In the listing below, a line holding "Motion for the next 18" and a line holding "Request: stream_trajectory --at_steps" mark the range. Retype both exactly, with all lines between them.

* **Dataset**:
□ □ □ □

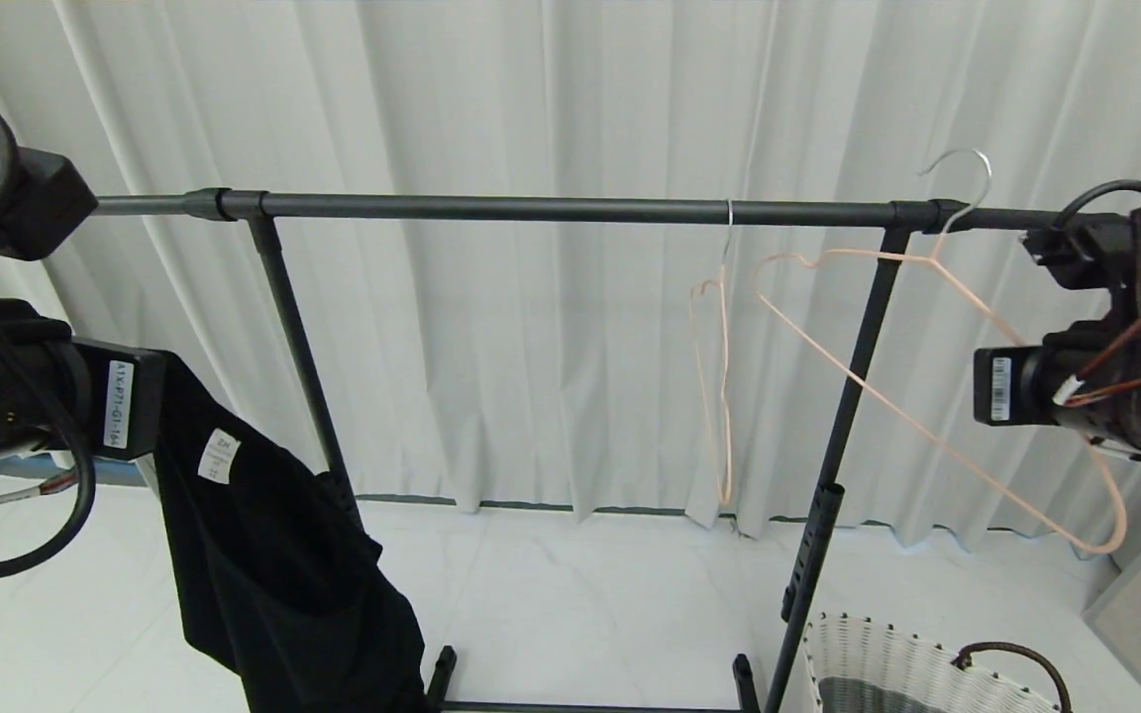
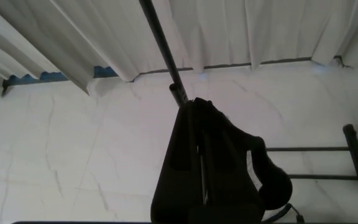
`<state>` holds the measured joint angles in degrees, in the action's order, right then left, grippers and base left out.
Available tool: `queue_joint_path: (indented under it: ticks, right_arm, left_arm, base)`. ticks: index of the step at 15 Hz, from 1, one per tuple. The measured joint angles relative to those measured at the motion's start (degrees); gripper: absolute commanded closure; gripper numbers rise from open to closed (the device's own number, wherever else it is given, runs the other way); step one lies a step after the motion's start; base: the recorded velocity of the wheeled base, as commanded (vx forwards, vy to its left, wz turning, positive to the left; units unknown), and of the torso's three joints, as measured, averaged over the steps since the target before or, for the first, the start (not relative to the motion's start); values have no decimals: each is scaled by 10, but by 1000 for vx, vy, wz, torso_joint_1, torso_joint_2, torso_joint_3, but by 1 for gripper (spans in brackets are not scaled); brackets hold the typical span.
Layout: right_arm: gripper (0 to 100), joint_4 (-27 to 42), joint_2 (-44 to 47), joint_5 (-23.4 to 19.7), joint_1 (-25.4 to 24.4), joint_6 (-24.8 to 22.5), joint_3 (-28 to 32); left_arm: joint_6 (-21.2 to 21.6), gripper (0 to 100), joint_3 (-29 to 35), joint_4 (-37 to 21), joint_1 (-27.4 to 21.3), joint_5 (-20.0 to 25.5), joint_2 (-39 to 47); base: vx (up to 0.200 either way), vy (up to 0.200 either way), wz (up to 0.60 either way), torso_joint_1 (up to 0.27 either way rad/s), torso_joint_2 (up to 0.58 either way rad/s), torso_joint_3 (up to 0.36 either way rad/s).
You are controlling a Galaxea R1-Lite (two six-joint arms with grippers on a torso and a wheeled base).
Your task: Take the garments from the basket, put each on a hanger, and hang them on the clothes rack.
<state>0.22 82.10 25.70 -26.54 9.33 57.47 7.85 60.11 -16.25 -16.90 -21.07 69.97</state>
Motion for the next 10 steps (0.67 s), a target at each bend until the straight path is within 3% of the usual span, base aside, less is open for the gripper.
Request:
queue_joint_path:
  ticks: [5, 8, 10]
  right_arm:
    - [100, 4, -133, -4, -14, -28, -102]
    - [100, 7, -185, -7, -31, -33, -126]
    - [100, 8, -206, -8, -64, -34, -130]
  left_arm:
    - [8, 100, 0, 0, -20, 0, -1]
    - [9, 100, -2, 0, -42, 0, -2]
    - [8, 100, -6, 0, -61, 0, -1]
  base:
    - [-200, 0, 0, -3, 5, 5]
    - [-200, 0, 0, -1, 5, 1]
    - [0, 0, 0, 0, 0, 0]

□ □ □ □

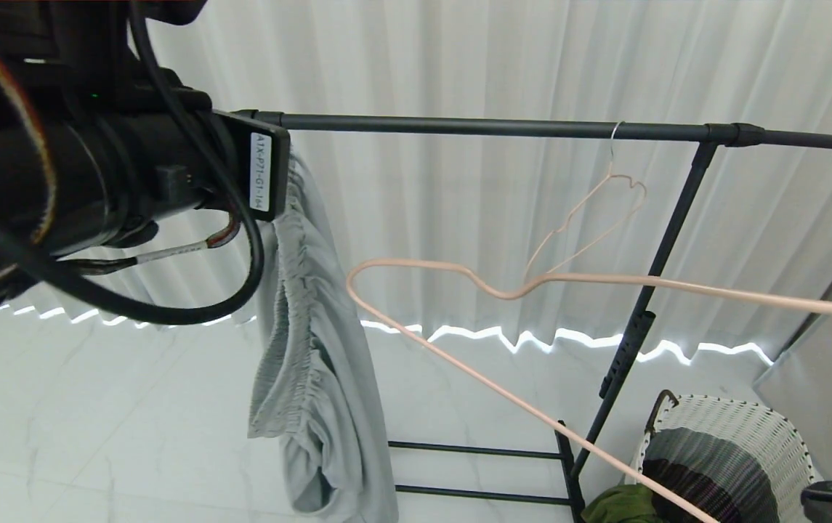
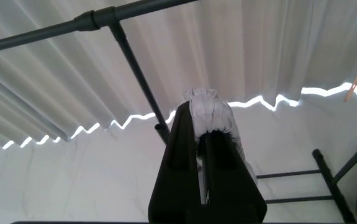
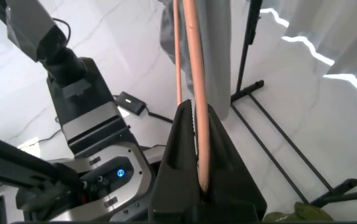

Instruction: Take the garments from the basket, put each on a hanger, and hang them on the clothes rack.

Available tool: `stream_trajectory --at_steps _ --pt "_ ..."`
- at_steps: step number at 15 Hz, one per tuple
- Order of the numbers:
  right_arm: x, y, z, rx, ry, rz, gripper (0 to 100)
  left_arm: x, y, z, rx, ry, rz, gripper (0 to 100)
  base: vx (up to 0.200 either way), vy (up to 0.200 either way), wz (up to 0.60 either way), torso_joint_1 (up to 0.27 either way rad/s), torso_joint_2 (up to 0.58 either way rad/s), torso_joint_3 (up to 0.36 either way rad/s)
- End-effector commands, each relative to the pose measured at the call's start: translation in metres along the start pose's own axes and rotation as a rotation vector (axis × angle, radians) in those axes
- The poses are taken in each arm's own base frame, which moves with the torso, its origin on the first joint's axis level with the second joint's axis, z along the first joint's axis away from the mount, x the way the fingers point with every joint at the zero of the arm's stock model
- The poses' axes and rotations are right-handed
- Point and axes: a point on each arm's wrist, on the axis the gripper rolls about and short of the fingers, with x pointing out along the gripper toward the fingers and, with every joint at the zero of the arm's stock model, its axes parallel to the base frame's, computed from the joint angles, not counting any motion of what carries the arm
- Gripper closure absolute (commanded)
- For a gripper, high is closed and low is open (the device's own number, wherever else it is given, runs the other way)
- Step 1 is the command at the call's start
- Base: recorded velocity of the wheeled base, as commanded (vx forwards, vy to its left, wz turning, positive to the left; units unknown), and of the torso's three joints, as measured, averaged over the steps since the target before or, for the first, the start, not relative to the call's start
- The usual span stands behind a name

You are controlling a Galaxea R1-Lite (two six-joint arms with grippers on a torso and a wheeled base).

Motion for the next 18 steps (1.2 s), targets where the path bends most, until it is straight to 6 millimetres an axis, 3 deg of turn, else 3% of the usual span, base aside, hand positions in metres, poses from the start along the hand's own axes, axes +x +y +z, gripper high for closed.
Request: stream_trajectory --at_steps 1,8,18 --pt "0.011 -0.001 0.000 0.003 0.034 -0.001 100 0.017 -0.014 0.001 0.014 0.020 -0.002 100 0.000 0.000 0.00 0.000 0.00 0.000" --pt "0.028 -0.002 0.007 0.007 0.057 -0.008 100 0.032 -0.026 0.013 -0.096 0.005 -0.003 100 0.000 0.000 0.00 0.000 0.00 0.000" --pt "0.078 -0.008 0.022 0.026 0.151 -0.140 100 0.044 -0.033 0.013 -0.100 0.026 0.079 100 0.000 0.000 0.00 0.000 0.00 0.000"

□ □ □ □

* **Response to the exercise**:
Motion for the next 18 steps (1.2 s), targets where the path bends most, until it is straight to 6 millimetres an axis, 3 deg of turn, else 3% of the usual span, base aside, hand positions in metres, poses from the start along the hand's own axes, axes +x +y +z, gripper high for closed.
Request: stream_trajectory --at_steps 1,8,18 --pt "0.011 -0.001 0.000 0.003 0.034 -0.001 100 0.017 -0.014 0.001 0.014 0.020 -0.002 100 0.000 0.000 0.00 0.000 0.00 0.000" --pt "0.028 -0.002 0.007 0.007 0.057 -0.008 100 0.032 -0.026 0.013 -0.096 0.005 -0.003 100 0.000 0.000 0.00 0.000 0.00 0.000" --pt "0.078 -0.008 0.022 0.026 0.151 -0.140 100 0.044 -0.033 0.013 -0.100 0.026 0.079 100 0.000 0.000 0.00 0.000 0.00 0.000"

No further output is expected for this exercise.